For someone who has worked in the government-run Women’s Development Program, it was somewhat ironic that her focus was on individual effort, collective action and non-government efforts if any change was to come about. She spoke of her efforts to educate her daughter Rameshwari (a bright and confident young woman who accompanied her to Mangalore-Bangalore) – she is now an MA B.ed and teaches in a school. Bhanwari spoke of the support she had received from her husband, activists in Jaipur and women’s solidarity in general. As for the rape case, Bhanwari does not talk much about, frustrated by the legal process and the appeal by her rapists pending in the High Court.

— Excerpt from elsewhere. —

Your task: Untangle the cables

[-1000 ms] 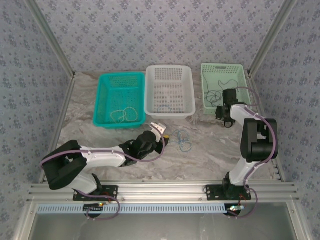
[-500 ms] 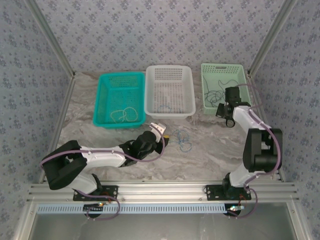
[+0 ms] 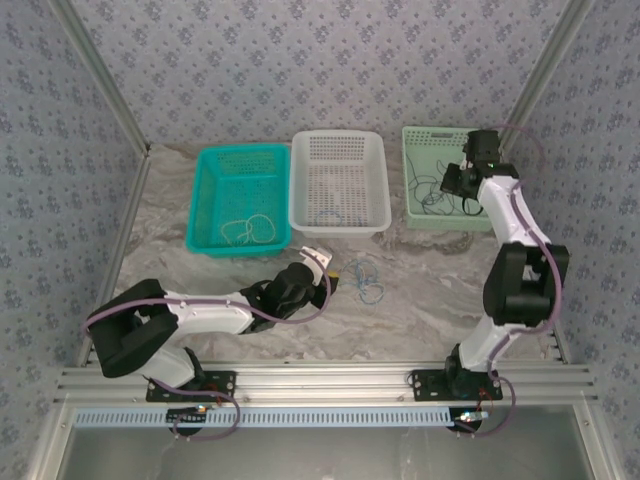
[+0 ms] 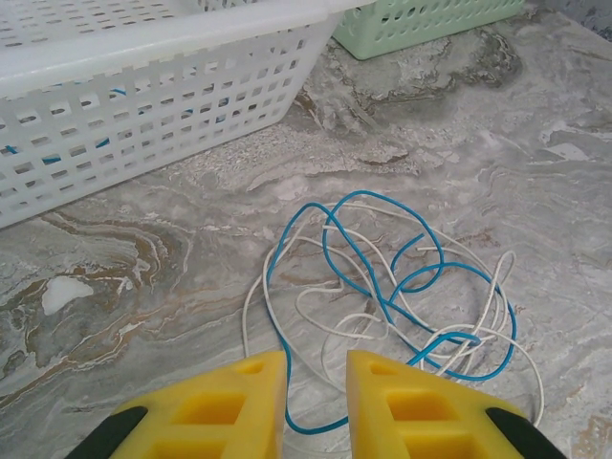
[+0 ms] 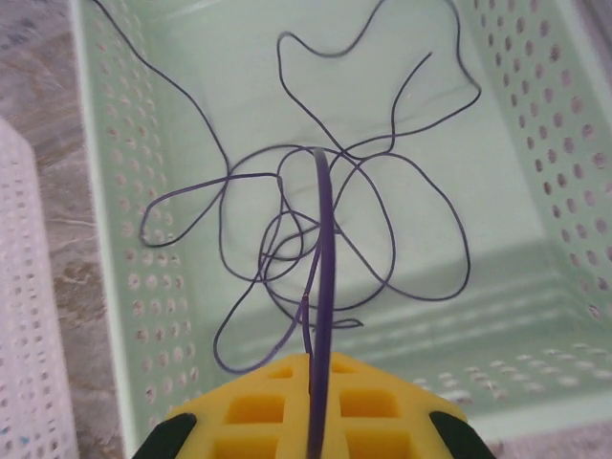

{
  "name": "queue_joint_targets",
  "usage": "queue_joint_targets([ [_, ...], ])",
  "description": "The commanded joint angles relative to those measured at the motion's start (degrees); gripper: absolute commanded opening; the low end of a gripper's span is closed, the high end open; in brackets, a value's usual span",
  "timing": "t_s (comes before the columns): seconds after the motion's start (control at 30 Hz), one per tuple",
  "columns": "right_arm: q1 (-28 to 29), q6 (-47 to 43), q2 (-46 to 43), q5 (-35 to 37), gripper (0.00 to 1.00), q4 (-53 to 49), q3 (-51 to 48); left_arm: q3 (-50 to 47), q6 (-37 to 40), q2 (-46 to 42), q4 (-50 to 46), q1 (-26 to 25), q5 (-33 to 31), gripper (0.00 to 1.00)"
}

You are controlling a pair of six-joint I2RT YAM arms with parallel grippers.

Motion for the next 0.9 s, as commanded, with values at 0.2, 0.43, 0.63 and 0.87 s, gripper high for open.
queue_joint_targets([
  [0.2, -1.0, -2.3, 4.4, 2.1, 0.66, -6.5, 2.6, -1.4, -1.1, -3.4, -1.4, 0.2, -2.7, 0.23],
  [0.43, 2.8, -1.8, -9.3, 3.1, 0.75, -2.5, -5.9, -0.3, -1.4, -2.7, -2.3, 0.3, -2.8, 0.29],
  [0.63, 10.5, -2.4, -17.7, -0.9, 0.75, -3.9, -13.2, -0.3, -0.4, -2.3, -1.2, 0.5, -0.6, 0.34],
  [0.87, 15.5, 1.2, -24.1, -10.7, 0.69, 2.2, -29.7, 0.5, 8.9, -2.6, -6.2, 1.5, 8.4, 0.41],
])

It is deeply ironical that the icon of the Vishaka Guidelines to deal with sexual harassment at the workplace finds the whole effort of law reform utterly futile and of no real help to women. Her response to deal with perpetrators of violence against women is to round them up and beat them. She was also in favour of death penalty for rapists, while responding to a question from a journalist in the audience: what should be done about the juvenile perpetrator of the ‘Delhi gang rape”?
Bhanwari’s anguished response underlines once more why the best opportunity to undertake law reform might not be during times of trauma, emotional distress or mass mobilization, despite popular notions or even a progressive groups’ understanding of “striking while the iron is hot”. The job of reviewing or making laws is better done when one is somewhat removed from the situation. It is in the nature of Commissions and government response to agitations that they pick and choose what suits the status quo, but to appear to be responding to popular sentiment and “public mood” (however that is defined) gives the regime brownie points that the feminists are loathe to give.
As for Bhanwari, her life goes on, and that’s the wonderful part. True grit, impassioned activist, flame of hope – all the clichés in our lexicon can’t even begin to describe her.